Only lines with the word "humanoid" belong in the answer; copy them from the records below.

═══

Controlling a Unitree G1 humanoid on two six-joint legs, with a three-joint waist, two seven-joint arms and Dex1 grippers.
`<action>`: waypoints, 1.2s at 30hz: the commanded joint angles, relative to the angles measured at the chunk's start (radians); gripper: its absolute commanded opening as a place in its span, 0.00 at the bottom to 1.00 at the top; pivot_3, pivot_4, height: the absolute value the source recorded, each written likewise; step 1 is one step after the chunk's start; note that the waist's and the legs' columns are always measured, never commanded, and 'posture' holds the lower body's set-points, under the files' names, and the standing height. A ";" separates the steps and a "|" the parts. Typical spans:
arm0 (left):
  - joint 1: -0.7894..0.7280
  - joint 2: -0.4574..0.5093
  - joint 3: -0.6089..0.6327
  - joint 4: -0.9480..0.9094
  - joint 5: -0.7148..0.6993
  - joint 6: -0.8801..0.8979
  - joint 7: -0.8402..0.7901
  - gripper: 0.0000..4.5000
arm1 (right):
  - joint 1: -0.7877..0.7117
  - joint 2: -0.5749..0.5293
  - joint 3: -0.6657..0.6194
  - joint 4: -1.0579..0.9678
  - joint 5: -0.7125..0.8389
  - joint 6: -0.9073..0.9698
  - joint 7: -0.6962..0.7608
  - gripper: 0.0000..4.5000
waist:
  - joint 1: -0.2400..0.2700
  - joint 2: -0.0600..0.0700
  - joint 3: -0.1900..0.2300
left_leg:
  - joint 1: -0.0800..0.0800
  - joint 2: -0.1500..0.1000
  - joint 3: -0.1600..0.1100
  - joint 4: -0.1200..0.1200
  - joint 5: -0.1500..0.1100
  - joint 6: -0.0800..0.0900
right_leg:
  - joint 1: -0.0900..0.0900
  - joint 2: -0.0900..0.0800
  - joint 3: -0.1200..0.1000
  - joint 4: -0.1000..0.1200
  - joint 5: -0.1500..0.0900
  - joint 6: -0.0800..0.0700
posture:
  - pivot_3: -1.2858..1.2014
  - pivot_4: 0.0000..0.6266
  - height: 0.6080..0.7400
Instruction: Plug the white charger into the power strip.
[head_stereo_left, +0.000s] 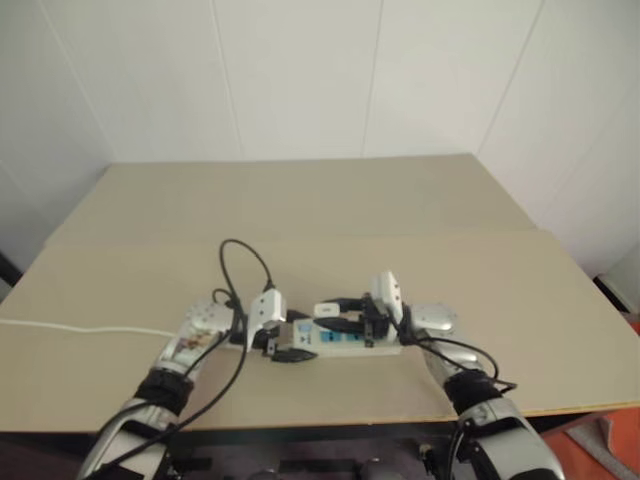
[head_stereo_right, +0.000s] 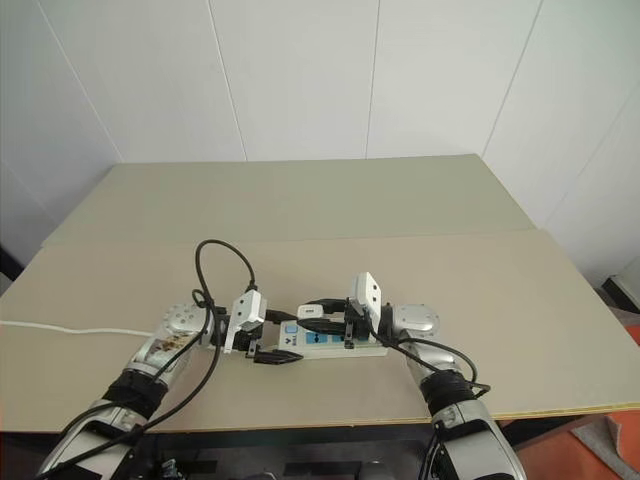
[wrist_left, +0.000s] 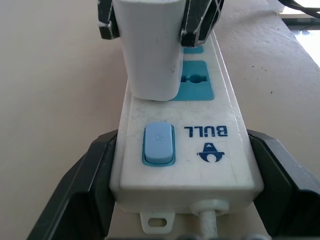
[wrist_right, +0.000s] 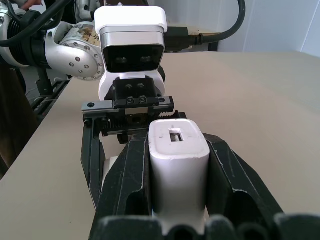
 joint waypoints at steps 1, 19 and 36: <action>0.059 0.067 -0.034 0.014 0.059 0.024 -0.038 0.73 | 0.051 -0.079 -0.035 0.086 -0.055 -0.001 -0.023 0.25 | 0.000 0.000 0.000 | 0.001 0.000 0.000 0.000 0.000 0.000 | 0.000 0.000 0.000 0.000 0.000 0.000 | 0.52 0.24 1.00; 0.059 0.082 -0.040 -0.010 0.055 0.024 -0.050 0.73 | -0.074 -0.111 0.052 0.175 -0.072 0.135 0.079 0.25 | -0.001 -0.001 0.000 | 0.003 0.001 0.000 -0.002 0.000 0.000 | 0.001 0.001 0.000 0.001 -0.001 -0.001 | 0.52 0.24 1.00; 0.064 0.071 -0.030 -0.025 0.047 0.028 -0.021 0.73 | 0.041 -0.114 0.052 0.045 -0.090 0.106 0.013 0.25 | -0.013 -0.001 -0.001 | 0.003 0.001 -0.001 -0.004 0.000 0.000 | 0.001 0.001 0.000 0.001 -0.006 0.004 | 0.52 0.24 1.00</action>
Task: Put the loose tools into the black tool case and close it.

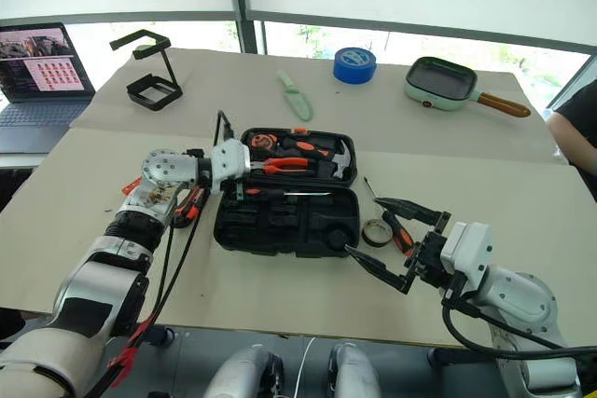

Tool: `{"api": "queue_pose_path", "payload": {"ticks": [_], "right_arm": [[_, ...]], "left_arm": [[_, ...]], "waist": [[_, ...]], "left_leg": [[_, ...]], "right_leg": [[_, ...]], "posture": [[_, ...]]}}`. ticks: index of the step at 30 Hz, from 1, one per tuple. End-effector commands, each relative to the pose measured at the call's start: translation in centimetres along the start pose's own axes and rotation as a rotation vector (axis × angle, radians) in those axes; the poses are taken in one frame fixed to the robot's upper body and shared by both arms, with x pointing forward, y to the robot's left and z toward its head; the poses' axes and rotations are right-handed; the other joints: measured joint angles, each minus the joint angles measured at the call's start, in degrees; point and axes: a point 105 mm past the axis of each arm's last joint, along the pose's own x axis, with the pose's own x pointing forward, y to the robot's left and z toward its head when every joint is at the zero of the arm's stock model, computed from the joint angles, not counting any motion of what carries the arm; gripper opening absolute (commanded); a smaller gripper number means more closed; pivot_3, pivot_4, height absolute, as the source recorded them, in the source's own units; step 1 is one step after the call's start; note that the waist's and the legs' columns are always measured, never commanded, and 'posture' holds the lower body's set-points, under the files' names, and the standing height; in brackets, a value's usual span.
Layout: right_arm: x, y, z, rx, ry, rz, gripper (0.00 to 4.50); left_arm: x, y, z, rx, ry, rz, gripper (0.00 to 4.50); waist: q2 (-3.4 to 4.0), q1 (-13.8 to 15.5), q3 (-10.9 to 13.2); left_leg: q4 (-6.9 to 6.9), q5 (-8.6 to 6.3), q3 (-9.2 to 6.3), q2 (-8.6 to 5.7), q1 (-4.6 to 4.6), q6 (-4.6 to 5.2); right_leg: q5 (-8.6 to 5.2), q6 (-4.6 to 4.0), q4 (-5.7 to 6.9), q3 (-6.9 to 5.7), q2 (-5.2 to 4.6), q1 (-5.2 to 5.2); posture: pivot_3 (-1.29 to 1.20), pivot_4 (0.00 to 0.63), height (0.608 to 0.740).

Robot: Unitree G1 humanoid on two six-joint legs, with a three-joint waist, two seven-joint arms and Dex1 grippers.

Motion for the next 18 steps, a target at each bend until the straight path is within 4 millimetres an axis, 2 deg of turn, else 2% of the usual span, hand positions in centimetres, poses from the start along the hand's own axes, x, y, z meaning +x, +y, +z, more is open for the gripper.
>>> {"api": "queue_pose_path", "payload": {"ticks": [1, 2, 7, 9, 12, 15, 18], "right_arm": [[0.2, 0.1, 0.9, -0.011, -0.027, -0.008, 4.50], [0.3, 0.1, 0.9, -0.011, -0.028, -0.010, 4.50], [0.3, -0.3, 0.8, -0.011, -0.027, -0.014, 4.50], [0.2, -0.4, 0.7, -0.010, -0.023, -0.015, 4.50], [-0.1, -0.5, 0.5, -0.007, -0.017, -0.016, 4.50], [-0.2, -0.5, 0.4, -0.005, -0.010, -0.021, 4.50], [-0.5, -0.5, 0.2, -0.001, -0.002, -0.039, 4.50]], "left_arm": [[-0.8, -0.3, -0.9, -0.103, -0.004, 0.036, 3.37], [-0.8, -0.4, -1.1, -0.122, 0.002, 0.040, 3.19], [0.9, -1.5, -2.8, -0.163, 0.090, 0.049, 1.32], [1.8, -2.9, -3.4, -0.154, 0.152, -0.020, 0.57], [2.8, -4.0, -4.2, -0.193, 0.222, -0.053, 0.57], [2.5, -4.7, -5.2, -0.224, 0.285, -0.068, 0.57], [2.7, -5.1, -5.1, -0.268, 0.262, -0.065, 0.57]], "waist": [[0.01, -0.41, 0.00], [0.00, -0.45, 0.00], [0.00, -0.21, 0.00], [0.00, -0.16, 0.00], [0.05, 0.31, -0.03], [0.08, 0.50, -0.06], [0.18, 0.48, -0.11]], "left_leg": [[0.00, 0.00, 0.04, 0.00, 0.04, 0.00], [0.01, 0.00, 0.06, -0.01, 0.07, 0.00], [0.11, -0.20, 0.05, -0.01, 0.03, 0.35], [0.12, -0.23, 0.05, -0.02, 0.06, 0.39], [0.12, -0.12, 0.07, -0.04, 0.06, 0.20], [0.15, -0.13, 0.06, -0.08, 0.09, 0.21], [0.17, -0.27, 0.06, -0.08, 0.23, 0.45]], "right_leg": [[-0.01, 0.01, 0.02, -0.01, 0.01, 0.01], [-0.04, 0.12, 0.03, -0.01, 0.02, 0.02], [-0.10, 0.48, 0.01, -0.02, 0.01, 0.04], [-0.09, 0.47, 0.00, -0.01, 0.00, 0.08], [-0.04, 0.39, -0.01, -0.02, 0.00, 0.09], [-0.03, 0.38, -0.02, -0.02, -0.04, 0.15], [-0.09, 0.53, -0.05, -0.01, -0.06, 0.30]], "posture": [[0.00, 0.150, 0.740], [0.00, 0.150, 0.740], [0.00, 0.150, 0.740], [0.00, 0.150, 0.740], [0.00, 0.150, 0.740], [0.00, 0.150, 0.740], [0.00, 0.150, 0.740]]}}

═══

§ ANSWER AREA
Controlling a Unitree G1 humanoid on two six-joint legs, with a three-joint waist, two seven-joint arms and Dex1 grippers.
Robot: Unitree G1 humanoid on two six-joint legs, with a three-joint waist, two seven-joint arms and Dex1 grippers.

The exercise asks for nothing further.